:: Exercise description ::
Every line below that holds the string "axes" must be copied.

:: Provided data ::
☆ ☆ ☆ ☆ ☆ ☆ ☆

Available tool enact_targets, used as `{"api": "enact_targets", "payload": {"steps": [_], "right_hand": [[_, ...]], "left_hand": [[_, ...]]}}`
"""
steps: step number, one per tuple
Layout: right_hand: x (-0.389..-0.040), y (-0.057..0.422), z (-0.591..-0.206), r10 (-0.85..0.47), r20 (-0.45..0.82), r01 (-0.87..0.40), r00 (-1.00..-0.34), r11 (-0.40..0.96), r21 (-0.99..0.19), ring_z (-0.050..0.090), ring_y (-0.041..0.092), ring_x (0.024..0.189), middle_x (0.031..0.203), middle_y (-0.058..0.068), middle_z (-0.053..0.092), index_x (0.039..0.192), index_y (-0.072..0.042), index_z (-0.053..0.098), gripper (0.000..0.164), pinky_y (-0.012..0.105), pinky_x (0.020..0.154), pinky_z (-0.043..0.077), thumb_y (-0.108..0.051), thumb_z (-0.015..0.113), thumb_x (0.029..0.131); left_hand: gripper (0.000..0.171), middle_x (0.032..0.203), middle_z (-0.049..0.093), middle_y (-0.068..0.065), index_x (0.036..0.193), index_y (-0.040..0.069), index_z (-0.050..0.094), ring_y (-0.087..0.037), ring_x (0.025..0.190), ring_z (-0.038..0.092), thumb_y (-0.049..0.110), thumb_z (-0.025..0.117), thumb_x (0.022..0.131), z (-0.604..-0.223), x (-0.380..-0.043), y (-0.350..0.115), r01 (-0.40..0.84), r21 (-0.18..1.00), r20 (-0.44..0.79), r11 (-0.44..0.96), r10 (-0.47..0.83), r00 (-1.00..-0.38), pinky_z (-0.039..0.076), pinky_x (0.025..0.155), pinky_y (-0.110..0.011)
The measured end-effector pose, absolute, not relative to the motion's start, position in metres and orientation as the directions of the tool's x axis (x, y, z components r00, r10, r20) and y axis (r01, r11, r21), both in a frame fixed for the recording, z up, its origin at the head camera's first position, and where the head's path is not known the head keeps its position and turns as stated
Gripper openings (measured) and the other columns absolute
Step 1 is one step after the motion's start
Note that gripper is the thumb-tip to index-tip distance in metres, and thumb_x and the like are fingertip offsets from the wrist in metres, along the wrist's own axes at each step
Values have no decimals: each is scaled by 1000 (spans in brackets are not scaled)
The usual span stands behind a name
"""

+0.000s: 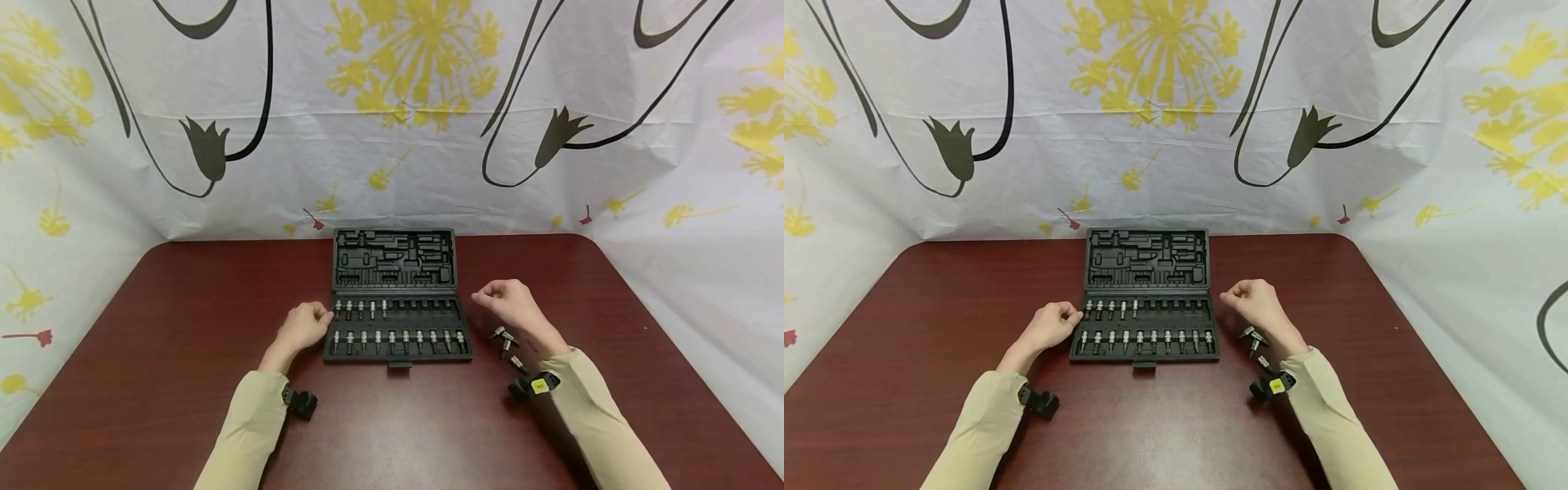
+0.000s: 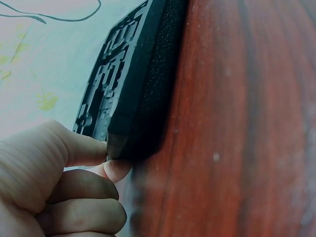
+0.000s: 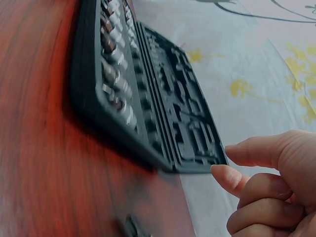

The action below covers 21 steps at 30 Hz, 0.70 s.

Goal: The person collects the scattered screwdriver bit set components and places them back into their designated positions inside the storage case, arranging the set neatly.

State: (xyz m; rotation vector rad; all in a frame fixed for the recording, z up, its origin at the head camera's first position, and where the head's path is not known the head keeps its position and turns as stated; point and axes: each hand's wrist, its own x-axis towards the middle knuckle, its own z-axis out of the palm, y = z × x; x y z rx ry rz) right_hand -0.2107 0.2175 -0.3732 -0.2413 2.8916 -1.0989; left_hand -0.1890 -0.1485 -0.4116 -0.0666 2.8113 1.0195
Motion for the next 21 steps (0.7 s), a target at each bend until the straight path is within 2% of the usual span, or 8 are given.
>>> {"api": "enact_targets", "payload": {"steps": [7, 11, 21], "right_hand": [[-206, 242, -375, -137, 5, -107, -991, 752, -651, 41, 10, 49, 52, -2, 51, 90, 2, 68, 23, 29, 51, 36, -20, 63, 88], [-204, 255, -376, -117, 1, -91, -993, 769, -632, 44, 11, 55, 59, 0, 58, 88, 2, 68, 23, 29, 55, 38, -20, 64, 87], [-204, 276, -385, -108, -13, -79, -994, 800, -595, 50, 9, 63, 71, 3, 67, 85, 1, 70, 16, 28, 57, 39, -14, 66, 85]], "left_hand": [[20, 70, 52, -4, 81, 9, 58, -18, 61, 45, 23, 54, 94, -410, -188, -148, -99, 632, -161, 769, 5, -987, 34, 55, -32], [19, 72, 53, -5, 81, 9, 59, -19, 63, 46, 22, 54, 94, -411, -189, -148, -91, 630, -153, 772, 9, -988, 35, 57, -34], [19, 71, 52, -5, 82, 8, 58, -19, 63, 45, 22, 54, 94, -411, -189, -149, -88, 625, -152, 776, 11, -988, 35, 56, -33]]}}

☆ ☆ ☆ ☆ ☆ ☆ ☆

:: Expected answer ::
Note that gripper is the thumb-tip to index-tip distance in metres, and thumb_x and the like are fingertip offsets from the wrist in metres, along the wrist's own axes at each step
State: (xyz m; rotation vector rad; all in a frame fixed for the recording, z up, its origin at the head camera's first position, and where the head's path is not known the head keeps its position and turns as stated; point and axes: each hand's wrist, its own x-axis towards the middle knuckle, its own z-axis out of the palm, y = z × x; x y z rx ry rz) right_hand -0.2107 0.2175 -0.3732 -0.2413 2.8916 -1.0989; left_hand -0.1890 -0.1485 -0.4116 -0.0666 2.8113 1.0195

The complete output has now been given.